TASK:
All lines below containing the string "grey" are to be copied.

WORKING DATA:
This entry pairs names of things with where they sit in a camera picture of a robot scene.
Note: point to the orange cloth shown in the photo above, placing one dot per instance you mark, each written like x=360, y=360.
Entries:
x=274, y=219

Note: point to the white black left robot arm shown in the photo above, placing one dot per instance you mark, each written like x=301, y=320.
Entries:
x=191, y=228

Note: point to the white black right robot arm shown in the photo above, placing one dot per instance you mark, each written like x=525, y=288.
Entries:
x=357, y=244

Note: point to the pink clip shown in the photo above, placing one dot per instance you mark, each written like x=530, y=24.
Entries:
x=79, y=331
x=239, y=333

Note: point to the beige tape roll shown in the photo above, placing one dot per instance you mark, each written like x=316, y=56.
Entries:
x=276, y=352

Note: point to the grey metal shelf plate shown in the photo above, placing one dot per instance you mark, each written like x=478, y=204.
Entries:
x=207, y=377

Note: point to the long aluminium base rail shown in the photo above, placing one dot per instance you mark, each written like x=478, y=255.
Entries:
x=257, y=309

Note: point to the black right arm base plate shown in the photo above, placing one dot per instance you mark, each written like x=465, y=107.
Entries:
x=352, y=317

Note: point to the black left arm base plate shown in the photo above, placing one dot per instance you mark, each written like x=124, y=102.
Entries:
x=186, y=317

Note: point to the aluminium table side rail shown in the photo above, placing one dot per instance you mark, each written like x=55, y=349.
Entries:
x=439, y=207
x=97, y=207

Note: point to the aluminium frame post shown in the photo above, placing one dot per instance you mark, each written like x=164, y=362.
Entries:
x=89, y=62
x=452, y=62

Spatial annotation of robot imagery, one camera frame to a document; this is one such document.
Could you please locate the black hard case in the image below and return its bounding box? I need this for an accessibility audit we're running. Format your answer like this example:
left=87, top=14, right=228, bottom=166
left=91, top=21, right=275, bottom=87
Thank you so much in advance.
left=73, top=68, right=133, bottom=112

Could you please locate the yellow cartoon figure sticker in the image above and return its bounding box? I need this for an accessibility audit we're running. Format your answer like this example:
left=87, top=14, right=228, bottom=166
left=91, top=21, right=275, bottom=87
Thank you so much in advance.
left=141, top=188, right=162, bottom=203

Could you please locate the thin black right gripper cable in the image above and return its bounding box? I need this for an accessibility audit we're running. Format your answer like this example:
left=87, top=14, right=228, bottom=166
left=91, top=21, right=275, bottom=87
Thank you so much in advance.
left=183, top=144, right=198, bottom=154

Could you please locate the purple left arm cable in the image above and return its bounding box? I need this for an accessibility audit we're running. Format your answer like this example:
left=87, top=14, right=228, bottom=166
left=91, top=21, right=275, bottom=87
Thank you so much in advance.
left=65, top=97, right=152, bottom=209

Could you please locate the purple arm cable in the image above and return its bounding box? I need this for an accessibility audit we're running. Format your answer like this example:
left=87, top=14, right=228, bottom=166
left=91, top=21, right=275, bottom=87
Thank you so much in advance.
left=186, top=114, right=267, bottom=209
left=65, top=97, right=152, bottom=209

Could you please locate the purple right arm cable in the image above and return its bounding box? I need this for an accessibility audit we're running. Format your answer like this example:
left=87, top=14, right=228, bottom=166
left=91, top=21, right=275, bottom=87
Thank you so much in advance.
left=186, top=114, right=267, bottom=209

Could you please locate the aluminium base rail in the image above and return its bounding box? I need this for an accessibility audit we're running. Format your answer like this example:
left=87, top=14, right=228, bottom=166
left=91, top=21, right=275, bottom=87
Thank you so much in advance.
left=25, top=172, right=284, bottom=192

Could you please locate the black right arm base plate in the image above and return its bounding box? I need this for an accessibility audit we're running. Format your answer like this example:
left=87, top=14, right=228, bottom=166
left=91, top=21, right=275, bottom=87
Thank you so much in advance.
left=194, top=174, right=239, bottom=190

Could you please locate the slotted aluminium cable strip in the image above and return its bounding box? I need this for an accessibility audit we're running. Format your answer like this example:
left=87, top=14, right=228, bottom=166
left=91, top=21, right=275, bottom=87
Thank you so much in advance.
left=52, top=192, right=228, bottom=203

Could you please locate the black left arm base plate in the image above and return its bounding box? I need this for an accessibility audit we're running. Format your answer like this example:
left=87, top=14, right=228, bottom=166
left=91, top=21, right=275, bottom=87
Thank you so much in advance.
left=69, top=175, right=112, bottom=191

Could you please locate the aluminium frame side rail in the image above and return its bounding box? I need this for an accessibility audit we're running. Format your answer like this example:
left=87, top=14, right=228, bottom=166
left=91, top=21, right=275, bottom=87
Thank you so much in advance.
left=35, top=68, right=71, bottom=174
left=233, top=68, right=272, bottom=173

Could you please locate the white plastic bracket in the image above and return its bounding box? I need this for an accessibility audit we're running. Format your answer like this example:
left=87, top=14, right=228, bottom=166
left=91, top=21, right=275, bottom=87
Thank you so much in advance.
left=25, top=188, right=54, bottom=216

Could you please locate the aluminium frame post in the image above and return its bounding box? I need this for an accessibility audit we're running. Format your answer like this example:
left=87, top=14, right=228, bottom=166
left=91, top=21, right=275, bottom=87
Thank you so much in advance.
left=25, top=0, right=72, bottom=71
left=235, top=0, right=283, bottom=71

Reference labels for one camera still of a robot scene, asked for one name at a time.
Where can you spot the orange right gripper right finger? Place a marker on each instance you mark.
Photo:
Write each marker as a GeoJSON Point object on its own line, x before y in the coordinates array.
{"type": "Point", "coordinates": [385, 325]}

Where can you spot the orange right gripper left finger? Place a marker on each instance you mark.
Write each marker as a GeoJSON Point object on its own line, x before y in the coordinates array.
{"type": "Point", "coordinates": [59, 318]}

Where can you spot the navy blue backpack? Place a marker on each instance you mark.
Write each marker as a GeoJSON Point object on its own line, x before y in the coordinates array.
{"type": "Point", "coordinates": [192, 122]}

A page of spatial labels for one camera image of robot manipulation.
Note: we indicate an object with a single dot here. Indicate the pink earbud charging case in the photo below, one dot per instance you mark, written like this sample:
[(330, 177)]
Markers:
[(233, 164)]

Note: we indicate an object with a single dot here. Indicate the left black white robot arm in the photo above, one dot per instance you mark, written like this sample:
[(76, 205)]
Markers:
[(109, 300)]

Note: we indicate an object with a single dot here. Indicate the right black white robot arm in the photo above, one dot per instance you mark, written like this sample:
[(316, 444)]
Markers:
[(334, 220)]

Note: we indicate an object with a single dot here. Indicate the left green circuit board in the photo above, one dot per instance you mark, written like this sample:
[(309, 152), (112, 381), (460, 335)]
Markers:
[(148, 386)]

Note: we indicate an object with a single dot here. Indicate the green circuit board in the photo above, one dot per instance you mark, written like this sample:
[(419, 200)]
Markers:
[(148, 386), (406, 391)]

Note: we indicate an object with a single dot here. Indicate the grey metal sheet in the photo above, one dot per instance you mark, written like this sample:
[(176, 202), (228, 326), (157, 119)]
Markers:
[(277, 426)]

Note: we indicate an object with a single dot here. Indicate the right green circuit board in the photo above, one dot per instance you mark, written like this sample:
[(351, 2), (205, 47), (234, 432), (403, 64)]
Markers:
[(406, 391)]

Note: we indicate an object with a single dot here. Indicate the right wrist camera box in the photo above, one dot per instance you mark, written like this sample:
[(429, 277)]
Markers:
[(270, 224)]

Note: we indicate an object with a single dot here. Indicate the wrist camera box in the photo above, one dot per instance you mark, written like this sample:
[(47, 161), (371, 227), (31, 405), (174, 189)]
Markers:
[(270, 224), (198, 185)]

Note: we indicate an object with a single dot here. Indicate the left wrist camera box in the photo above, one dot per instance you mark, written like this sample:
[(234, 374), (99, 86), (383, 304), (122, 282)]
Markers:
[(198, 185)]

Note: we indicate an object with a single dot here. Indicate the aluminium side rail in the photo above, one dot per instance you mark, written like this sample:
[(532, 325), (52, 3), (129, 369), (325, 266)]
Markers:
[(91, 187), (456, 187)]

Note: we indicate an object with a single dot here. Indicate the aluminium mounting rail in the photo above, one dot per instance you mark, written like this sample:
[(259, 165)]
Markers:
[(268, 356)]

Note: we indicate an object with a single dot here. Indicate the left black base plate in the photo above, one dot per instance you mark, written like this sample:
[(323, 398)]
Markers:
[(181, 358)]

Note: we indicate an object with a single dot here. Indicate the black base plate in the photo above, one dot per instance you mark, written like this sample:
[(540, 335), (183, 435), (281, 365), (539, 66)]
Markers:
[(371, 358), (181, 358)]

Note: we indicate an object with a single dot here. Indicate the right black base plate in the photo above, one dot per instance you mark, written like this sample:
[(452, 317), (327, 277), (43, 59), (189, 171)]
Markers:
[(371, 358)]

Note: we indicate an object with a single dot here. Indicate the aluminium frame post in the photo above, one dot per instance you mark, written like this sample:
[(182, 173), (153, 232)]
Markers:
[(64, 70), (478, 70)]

YOUR SOLUTION:
Note: point to the grey metal shelf plate shown in the photo above, placing one dot per instance you mark, each written like x=478, y=204.
Note: we indicate an object with a single dot here. Indicate the grey metal sheet in the photo above, one dot per instance you mark, written like this sample:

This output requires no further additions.